__What is expected__. Note each line in the data below that holds "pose", and copy it.

__Data provided__.
»»

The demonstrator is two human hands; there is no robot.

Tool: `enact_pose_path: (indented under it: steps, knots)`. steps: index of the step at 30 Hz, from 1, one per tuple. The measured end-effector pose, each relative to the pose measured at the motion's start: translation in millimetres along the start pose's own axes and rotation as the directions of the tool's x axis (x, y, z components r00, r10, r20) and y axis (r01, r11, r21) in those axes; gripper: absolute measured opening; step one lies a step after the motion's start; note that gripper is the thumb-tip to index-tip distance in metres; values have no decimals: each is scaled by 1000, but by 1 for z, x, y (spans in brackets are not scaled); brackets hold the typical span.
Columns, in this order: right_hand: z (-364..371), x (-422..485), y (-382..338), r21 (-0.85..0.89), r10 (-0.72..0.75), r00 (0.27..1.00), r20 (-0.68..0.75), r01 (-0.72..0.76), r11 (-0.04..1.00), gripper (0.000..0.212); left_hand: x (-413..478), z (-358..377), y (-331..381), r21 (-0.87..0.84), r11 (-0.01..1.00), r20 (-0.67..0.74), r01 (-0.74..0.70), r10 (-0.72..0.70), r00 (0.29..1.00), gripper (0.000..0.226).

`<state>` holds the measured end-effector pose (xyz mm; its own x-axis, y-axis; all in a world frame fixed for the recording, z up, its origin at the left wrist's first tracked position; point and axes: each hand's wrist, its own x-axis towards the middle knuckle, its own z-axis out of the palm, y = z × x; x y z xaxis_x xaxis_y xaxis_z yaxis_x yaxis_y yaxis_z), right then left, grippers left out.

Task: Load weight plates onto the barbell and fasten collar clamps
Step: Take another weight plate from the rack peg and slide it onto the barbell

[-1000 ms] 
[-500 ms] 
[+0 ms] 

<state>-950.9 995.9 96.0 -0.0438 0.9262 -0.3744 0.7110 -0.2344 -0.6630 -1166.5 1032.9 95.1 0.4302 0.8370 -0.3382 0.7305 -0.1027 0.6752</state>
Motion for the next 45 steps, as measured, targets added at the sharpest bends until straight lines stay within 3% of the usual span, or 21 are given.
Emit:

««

__Solution to the problem__.
Tool: `enact_pose_path: (indented under it: steps, knots)`. steps: index of the step at 30 Hz, from 1, one per tuple. The measured end-effector pose, each relative to the pose measured at the motion's start: translation in millimetres along the start pose's own axes and rotation as the directions of the tool's x axis (x, y, z components r00, r10, r20) and y axis (r01, r11, r21) in those axes; gripper: absolute measured opening; step one lies a step after the motion's start; note that gripper is the thumb-tip to index-tip distance in metres; values have no decimals: each is scaled by 1000, but by 1 for z, x, y (spans in brackets are not scaled); brackets hold the typical span.
`<state>` holds the measured end-effector pose (xyz mm; its own x-axis, y-axis; all in a world frame fixed for the recording, z up, its origin at the left wrist's first tracked position; point and axes: each hand's wrist, its own x-axis towards the middle knuckle, its own z-axis out of the palm, y = z × x; x y z xaxis_x xaxis_y xaxis_z yaxis_x yaxis_y yaxis_z), right then left, grippers left out.

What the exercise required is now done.